Each line below containing the word "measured" needs to be shown.
---------- DATASET EXCERPT
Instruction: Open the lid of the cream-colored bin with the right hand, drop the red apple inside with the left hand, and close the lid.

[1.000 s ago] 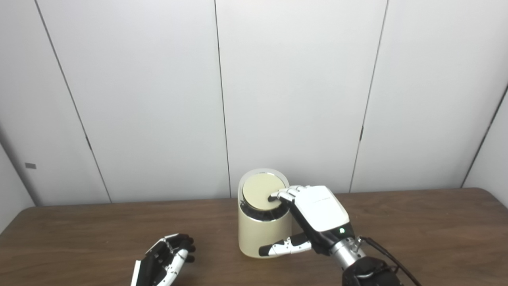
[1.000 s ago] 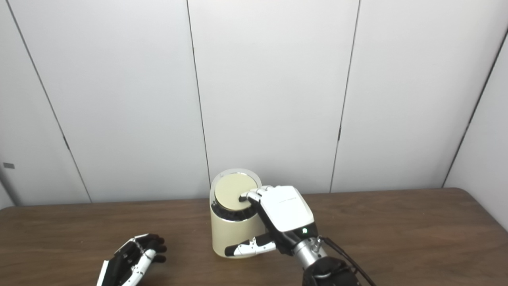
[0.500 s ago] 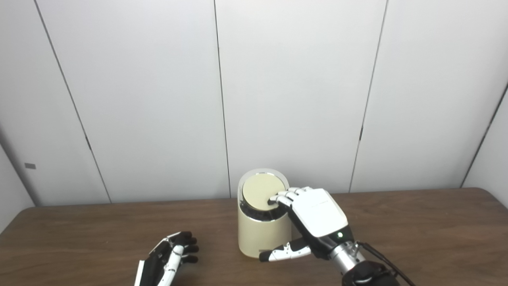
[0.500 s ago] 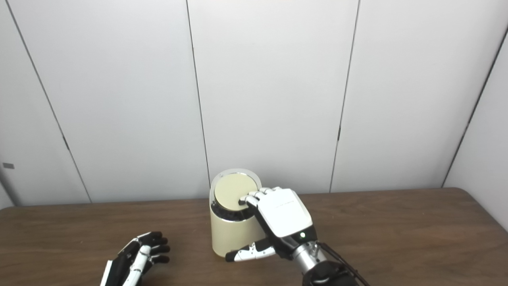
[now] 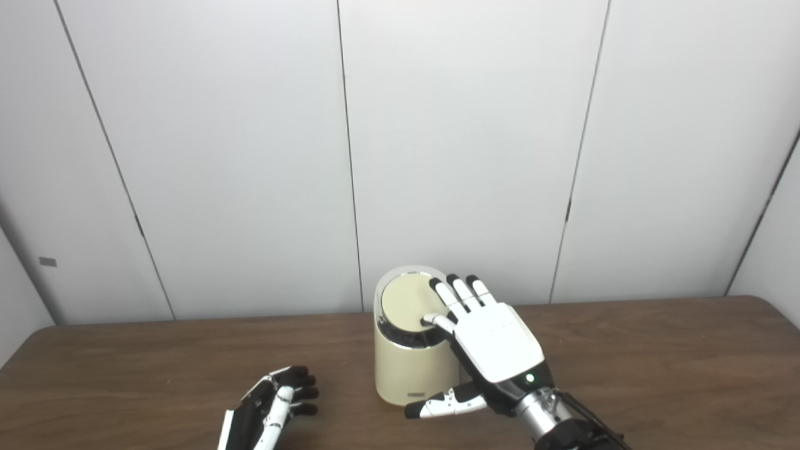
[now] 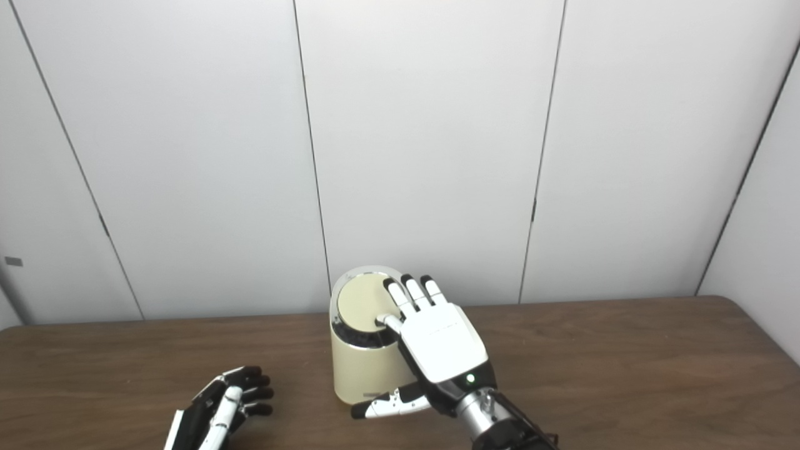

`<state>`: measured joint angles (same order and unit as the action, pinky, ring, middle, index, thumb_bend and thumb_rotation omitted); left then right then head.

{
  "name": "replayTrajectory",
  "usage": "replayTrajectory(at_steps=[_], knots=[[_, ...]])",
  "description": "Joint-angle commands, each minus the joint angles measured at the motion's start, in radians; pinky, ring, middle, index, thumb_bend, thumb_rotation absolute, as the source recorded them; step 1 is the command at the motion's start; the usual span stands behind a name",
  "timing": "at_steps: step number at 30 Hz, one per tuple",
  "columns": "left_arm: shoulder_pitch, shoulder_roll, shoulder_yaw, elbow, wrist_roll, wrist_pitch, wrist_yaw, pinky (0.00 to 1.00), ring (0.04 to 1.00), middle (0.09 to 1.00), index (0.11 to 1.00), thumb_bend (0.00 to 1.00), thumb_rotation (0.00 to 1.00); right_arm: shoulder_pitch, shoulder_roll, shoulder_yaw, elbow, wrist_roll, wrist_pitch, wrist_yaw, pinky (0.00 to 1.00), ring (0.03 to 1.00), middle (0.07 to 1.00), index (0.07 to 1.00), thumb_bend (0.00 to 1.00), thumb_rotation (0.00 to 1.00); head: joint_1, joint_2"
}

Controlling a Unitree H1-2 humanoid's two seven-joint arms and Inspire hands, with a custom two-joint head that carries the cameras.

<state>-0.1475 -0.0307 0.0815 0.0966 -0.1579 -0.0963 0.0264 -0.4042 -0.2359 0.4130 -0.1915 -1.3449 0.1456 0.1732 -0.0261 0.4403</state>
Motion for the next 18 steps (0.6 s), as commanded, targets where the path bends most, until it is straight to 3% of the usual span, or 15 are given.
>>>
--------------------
FINISHED EXERCISE ▸
`<state>`: measured joint angles (same order and unit as the action, pinky, ring, middle, index, thumb_bend and thumb_rotation omitted); left then right then head.
  "description": "Joint-angle commands, each minus the joint angles measured at the motion's start, in radians; pinky, ring, middle, index, thumb_bend, thumb_rotation absolute, as the source recorded them; step 1 is the command at the motion's start; the usual span stands behind a name",

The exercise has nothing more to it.